_Aim of the exercise_.
Set down every line of the data exactly, skipping the pictures.

_Information supplied_.
****************************************

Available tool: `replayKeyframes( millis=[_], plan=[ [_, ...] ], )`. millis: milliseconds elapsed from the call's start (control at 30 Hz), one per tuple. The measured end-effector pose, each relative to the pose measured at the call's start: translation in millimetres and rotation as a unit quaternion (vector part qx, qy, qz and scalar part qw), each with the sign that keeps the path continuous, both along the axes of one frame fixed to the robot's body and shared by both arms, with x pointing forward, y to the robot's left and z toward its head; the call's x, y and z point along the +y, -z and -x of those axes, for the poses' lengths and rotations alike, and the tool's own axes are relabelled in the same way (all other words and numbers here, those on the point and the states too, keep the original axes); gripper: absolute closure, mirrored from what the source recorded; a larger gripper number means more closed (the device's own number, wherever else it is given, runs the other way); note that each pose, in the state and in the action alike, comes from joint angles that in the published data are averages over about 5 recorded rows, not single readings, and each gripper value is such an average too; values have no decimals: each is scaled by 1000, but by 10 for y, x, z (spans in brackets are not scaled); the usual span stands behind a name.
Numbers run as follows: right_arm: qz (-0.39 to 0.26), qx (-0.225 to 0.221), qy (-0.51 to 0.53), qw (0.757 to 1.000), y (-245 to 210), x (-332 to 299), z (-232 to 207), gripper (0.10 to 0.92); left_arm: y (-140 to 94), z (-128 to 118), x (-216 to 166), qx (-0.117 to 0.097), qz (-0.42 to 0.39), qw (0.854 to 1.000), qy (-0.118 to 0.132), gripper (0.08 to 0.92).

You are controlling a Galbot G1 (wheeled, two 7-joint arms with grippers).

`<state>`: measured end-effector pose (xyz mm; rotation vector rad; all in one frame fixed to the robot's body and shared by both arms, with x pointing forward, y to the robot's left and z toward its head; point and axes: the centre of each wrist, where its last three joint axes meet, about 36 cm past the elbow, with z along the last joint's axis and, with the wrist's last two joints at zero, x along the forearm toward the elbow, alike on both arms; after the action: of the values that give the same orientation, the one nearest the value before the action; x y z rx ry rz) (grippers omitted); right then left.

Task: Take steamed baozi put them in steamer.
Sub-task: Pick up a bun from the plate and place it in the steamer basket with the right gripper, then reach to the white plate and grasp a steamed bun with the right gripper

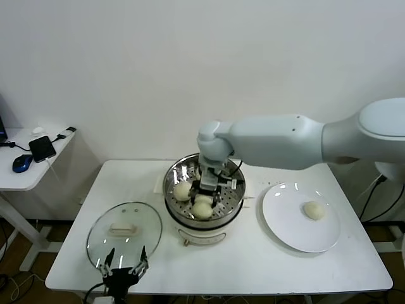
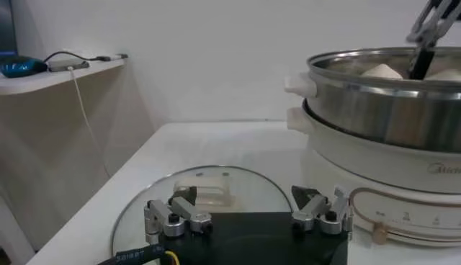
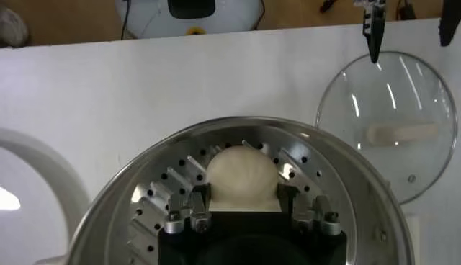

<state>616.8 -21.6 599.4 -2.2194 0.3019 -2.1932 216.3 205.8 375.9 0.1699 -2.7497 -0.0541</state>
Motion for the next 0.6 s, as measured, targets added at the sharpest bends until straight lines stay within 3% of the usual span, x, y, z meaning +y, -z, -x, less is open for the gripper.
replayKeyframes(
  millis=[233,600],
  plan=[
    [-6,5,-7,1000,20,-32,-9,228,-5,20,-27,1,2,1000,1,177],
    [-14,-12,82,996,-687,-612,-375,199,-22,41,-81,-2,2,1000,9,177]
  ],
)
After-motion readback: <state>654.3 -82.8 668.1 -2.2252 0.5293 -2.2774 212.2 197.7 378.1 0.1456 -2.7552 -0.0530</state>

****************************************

_Response box_.
Available tool: `replayKeyframes( millis=[_], plan=[ [_, ...] ], )`. millis: milliseconds elapsed from the call's start (control at 30 Hz), one per tuple. The measured end-effector pose, each relative to the pose measured at the call's start: translation in millimetres and rotation as a unit quaternion (vector part qx, qy, qz and scalar part qw), each with the sign that keeps the path continuous, both along the axes of one frame fixed to the robot's body and shared by both arms, with x pointing forward, y to the robot's left and z toward its head; the call's x, y and z point along the +y, -z and -x of those axes, for the poses' lengths and rotations alike, and the tool's own axes are relabelled in the same way (all other words and numbers here, those on the point and the states too, keep the original axes); gripper: absolute closure, mirrored from what the source recorded; a larger gripper number means more closed (the device's own number, wherever else it is given, runs the other way); note that each pose, in the state and in the action alike, comes from joint angles that in the published data are averages over about 5 recorded rows, not single readings, and each gripper value is such an average too; values have no decimals: each is scaled by 1000, but by 10 for y, x, z (spans in brackets are not scaled); the usual span stands behind a name.
Numbers run as follows: right_arm: qz (-0.39 to 0.26), qx (-0.225 to 0.221), qy (-0.51 to 0.53), qw (0.757 to 1.000), y (-245 to 210), x (-332 to 299), z (-232 to 207), gripper (0.10 to 0.92); left_arm: y (-140 to 94), z (-128 to 118), x (-216 to 166), qx (-0.117 to 0.097), qz (-0.42 to 0.39), qw (0.854 to 1.000), qy (-0.118 to 0.132), gripper (0.08 to 0.92).

You are controlling a Galbot G1 (wheeled, two 7-joint arms with grippers).

`<state>`: measured end-effector pose (xyz mm; rotation vector rad; all in one frame fixed to the robot's body and shared by both arms, with x pointing forward, y to the robot's left and z toward its head; point and axes: the centre of each wrist, where its last three joint axes meet, about 36 cm past the elbow, with z along the last joint's axis and, with the wrist's last two joints at zero, x along the forearm toward the elbow, alike on both arms; after the action: of the values that give the same orientation, the one nearest the value before the action; x y z rx ry rz) (grippers omitted); right then left.

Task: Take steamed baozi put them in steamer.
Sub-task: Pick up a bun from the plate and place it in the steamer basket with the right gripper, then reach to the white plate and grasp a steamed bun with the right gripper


<state>616.8 -21.6 599.4 -2.2194 0.3019 -2.1932 216.3 205.8 375.9 0.1699 -2.7497 -0.0541</state>
Motion for the next 0.6 s, as measured, targets added at the sharpest bends until straight lines stay within 3% of the usual span, x, y, z meaning +y, -z, -x, less is open for the gripper.
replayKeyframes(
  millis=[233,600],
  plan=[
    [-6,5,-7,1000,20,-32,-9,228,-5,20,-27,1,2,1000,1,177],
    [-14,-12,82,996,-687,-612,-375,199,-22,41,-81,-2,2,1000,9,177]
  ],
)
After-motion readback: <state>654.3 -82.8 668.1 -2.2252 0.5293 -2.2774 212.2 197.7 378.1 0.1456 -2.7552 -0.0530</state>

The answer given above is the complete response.